By 2027, we will work in collaboration with the Teacher Powered Schools Network and Empower Schools to facilitate eighteen school teams through the design process to become Teacher-Powered Schools, and in doing so, formalize teacher autonomies, strengthen collaborative practices, increase shared decision-making, and positively impact teacher retention rates.

Ohio State University

Commitment

By 2027, the Ohio State University’s College of Education hopes to re-imagine one of the introductory courses for teacher candidates to increase the number and diversity of teacher candidates who are interested in teaching. The reimagining work would involve bringing more critical perspectives into education and seeing its impact on recruitment and retention. OSU plans to work with their superintendents-in-residence to better understand the critical issues around recruiting and retaining educators of color in their school districts and determine opportunities to impact hiring and retention for STEM educators of color and STEM educators who teach majority Black, Latinx and/or Native American students.

Out Teach

Commitment

By 2027, Out Teach will provide coaching and training to 8,700 elementary teachers in Title 1 schools with the goal of 80% of teachers improving their practice to facilitate rigorous schoolyard science instruction. Outcomes will be measured through classroom observations, teacher self-reflections and evaluations administered at professional development sessions.

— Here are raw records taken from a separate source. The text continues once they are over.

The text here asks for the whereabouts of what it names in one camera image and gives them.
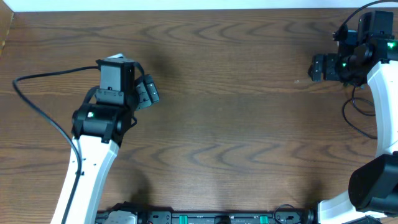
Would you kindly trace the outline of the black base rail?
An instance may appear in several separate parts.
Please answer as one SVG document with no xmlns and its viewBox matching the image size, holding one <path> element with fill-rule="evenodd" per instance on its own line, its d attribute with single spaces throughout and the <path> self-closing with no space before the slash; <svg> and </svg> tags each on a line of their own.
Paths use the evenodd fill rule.
<svg viewBox="0 0 398 224">
<path fill-rule="evenodd" d="M 142 207 L 130 202 L 118 203 L 98 212 L 95 224 L 311 224 L 317 223 L 313 210 L 282 208 L 261 212 L 187 212 L 167 207 Z"/>
</svg>

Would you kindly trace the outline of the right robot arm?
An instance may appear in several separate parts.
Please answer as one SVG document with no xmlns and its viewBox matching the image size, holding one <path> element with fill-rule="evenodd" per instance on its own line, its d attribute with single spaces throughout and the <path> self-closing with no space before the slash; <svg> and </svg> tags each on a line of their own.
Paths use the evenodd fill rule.
<svg viewBox="0 0 398 224">
<path fill-rule="evenodd" d="M 333 33 L 335 54 L 317 54 L 308 75 L 315 82 L 338 81 L 371 89 L 376 119 L 375 158 L 355 170 L 348 189 L 318 203 L 314 223 L 379 223 L 397 216 L 397 40 L 393 12 L 360 16 L 357 30 L 345 23 Z"/>
</svg>

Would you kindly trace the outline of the cardboard panel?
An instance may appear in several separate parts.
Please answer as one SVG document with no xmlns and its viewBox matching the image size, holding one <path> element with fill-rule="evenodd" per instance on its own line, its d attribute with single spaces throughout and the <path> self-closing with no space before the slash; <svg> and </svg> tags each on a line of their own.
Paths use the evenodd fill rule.
<svg viewBox="0 0 398 224">
<path fill-rule="evenodd" d="M 0 3 L 0 53 L 2 53 L 9 34 L 9 29 L 14 17 L 14 12 L 1 0 Z"/>
</svg>

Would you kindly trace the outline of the clear tape strip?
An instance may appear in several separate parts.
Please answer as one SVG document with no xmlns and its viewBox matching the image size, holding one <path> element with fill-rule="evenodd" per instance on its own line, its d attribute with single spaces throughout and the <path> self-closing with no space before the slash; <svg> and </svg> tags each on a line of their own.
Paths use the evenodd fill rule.
<svg viewBox="0 0 398 224">
<path fill-rule="evenodd" d="M 313 81 L 311 79 L 301 79 L 301 80 L 295 80 L 294 83 L 300 85 L 308 85 L 313 83 Z"/>
</svg>

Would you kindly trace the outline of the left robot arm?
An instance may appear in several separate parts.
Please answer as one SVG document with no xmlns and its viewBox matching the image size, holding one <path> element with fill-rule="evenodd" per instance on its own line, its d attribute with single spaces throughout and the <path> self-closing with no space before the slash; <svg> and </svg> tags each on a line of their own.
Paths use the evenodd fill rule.
<svg viewBox="0 0 398 224">
<path fill-rule="evenodd" d="M 100 84 L 72 116 L 73 145 L 52 223 L 94 223 L 108 172 L 134 113 L 158 103 L 159 93 L 141 65 L 123 54 L 96 62 Z"/>
</svg>

Partnerships in Education and Resilience (PEAR)

Commitment

Research highlights the crucial importance of belonging for youth, particularly those from Black, Latinx, and Native American backgrounds, engaged in STEM programs. Leveraging our research findings, Partnerships in Education and Resilience (PEAR) has developed a comprehensive measurement system utilized nationally and internationally. This system encompasses data collection, visualization, and reporting to assess student wellbeing and STEM engagement, educator experience, and program quality. By 2029, PEAR aims to bolster school districts and out-of-school time STEM programs by offering a unified measurement system. This system helps STEM educators gauge students’ sense of belonging and STEM identity from the start of the program, enabling continuous quality improvement. Furthermore, educators can self-report on their efficacy in fostering belonging in STEM, and observers can share feedback on program quality that integrates with student and educator data to create a full picture of the program. The overarching objective is to impact over 200,000 young individuals and 10,000 STEM educators nationwide by 2029. PEAR’s goal is to increase student feelings of belonging and STEM identity, elevate educator confidence in delivering high-quality STEM learning experiences, and to support educator professional development and retention by fostering a sense of belonging in STEM for both youth and educators.